Among the entries below, please show each line that carries the word "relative".

BEGIN Dataset records

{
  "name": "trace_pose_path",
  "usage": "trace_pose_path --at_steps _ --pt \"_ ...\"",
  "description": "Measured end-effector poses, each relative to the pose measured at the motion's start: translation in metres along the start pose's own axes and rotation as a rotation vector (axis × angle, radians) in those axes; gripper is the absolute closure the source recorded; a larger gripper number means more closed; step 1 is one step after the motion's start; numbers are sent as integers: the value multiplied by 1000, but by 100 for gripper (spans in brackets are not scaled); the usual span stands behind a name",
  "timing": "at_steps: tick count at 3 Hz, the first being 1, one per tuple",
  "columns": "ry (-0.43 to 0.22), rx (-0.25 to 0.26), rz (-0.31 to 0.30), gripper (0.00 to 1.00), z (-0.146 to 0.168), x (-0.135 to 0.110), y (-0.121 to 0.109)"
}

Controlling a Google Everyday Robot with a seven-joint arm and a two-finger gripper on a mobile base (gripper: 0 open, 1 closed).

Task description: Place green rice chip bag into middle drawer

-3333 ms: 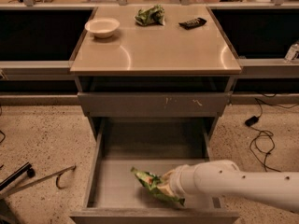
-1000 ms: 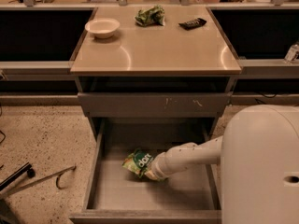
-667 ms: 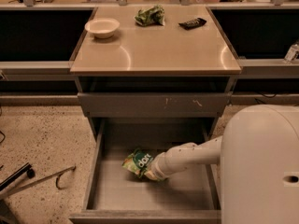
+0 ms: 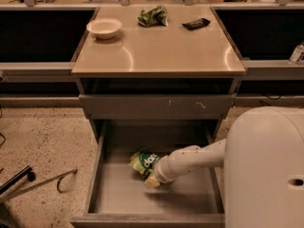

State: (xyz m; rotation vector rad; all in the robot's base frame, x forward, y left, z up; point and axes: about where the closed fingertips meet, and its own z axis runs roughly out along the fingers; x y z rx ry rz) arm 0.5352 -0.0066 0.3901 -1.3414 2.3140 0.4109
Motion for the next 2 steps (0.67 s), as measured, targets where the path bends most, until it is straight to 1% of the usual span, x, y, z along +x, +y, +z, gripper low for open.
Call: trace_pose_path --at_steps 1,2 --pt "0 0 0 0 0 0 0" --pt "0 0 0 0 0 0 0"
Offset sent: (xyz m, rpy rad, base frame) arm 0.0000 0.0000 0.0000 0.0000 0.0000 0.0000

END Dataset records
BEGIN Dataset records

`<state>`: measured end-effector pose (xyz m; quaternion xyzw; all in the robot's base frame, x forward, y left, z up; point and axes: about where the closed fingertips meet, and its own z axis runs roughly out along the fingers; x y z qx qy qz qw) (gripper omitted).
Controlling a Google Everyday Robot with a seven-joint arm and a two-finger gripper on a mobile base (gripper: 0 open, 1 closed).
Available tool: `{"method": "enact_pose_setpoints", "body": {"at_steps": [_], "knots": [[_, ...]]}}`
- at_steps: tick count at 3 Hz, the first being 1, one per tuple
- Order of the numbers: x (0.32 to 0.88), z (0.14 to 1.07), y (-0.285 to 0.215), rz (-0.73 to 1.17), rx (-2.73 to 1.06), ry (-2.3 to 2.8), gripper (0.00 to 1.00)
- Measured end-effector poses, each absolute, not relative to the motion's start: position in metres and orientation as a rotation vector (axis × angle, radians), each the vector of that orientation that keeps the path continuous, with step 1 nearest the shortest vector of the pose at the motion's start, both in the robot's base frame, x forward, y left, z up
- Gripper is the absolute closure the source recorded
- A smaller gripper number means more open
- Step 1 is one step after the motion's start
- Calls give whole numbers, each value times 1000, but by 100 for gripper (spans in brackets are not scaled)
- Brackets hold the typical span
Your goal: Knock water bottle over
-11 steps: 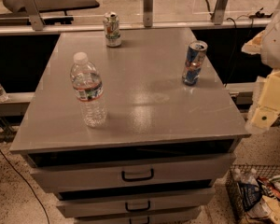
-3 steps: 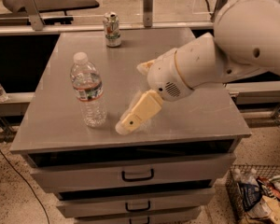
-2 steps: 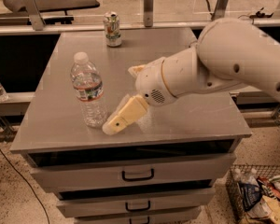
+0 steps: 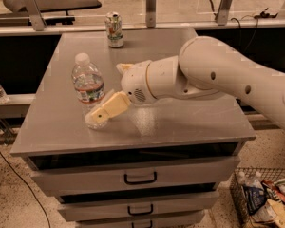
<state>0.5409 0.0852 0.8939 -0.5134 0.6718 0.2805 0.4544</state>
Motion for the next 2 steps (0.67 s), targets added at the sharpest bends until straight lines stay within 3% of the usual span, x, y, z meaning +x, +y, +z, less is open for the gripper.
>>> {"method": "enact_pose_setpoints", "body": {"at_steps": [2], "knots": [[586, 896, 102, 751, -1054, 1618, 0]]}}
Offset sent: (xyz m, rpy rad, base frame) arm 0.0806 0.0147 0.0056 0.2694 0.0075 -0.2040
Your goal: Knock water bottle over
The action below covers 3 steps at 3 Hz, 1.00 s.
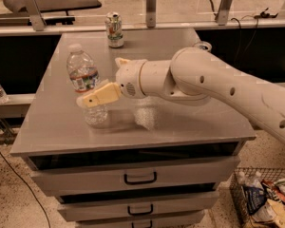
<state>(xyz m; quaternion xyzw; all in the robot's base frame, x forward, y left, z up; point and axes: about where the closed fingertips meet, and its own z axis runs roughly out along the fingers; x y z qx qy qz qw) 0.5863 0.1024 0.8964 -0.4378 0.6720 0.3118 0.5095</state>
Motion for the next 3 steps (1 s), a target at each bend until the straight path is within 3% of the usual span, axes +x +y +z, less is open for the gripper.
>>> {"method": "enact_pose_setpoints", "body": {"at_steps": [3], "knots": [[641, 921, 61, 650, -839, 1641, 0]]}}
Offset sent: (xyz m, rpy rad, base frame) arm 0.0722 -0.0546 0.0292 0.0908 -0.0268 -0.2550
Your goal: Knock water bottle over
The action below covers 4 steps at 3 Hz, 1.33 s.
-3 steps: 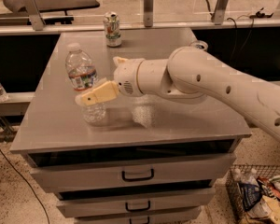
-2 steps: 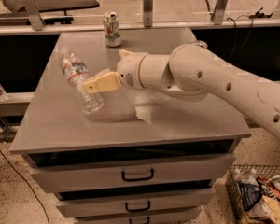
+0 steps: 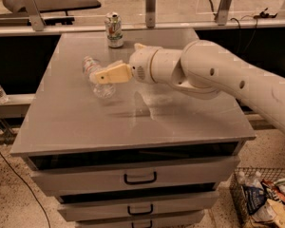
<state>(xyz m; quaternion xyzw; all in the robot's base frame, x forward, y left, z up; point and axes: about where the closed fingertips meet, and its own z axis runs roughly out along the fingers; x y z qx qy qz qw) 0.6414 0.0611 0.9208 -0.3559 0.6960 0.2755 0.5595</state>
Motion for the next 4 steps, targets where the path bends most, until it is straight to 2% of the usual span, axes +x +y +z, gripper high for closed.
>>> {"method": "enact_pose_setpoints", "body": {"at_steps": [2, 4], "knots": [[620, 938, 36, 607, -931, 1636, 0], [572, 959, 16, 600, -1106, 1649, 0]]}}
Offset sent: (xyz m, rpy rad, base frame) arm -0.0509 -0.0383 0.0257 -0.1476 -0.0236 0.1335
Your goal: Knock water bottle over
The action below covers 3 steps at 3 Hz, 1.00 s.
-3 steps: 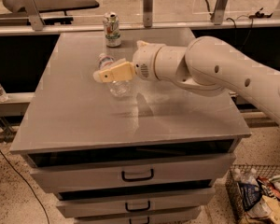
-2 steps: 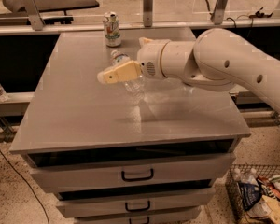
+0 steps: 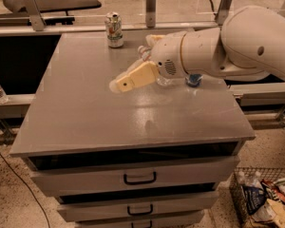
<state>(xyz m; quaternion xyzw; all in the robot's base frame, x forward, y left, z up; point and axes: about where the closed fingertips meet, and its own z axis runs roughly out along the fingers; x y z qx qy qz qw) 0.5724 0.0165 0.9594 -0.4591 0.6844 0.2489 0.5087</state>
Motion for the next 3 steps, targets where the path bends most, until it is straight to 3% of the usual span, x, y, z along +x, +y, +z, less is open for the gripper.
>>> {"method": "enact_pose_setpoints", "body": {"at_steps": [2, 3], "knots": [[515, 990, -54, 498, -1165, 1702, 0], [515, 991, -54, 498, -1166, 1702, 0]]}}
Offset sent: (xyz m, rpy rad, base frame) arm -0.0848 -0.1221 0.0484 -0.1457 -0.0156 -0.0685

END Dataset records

**Solution to the problem:**
  "description": "Measured end-effector poses, each relative to the pose measured at the motion's start: translation in metres along the start pose's own axes and rotation as a rotation vector (axis × angle, radians) in those axes; gripper is the absolute closure the source recorded; a larger gripper number means more closed; step 1 is one step after the motion's start; numbers are sent as integers: the value multiplied by 1000, but by 100 for gripper (spans in brackets are not scaled); the usual span stands behind a name",
- Measured end-effector poses, each absolute, not relative to the motion's start: position in metres and orientation as a rotation vector (axis × angle, radians), each the vector of that orientation that keeps the path continuous, with step 1 nearest the shortest vector of the pose at the motion's start, both in the robot's base frame, x forward, y left, z up

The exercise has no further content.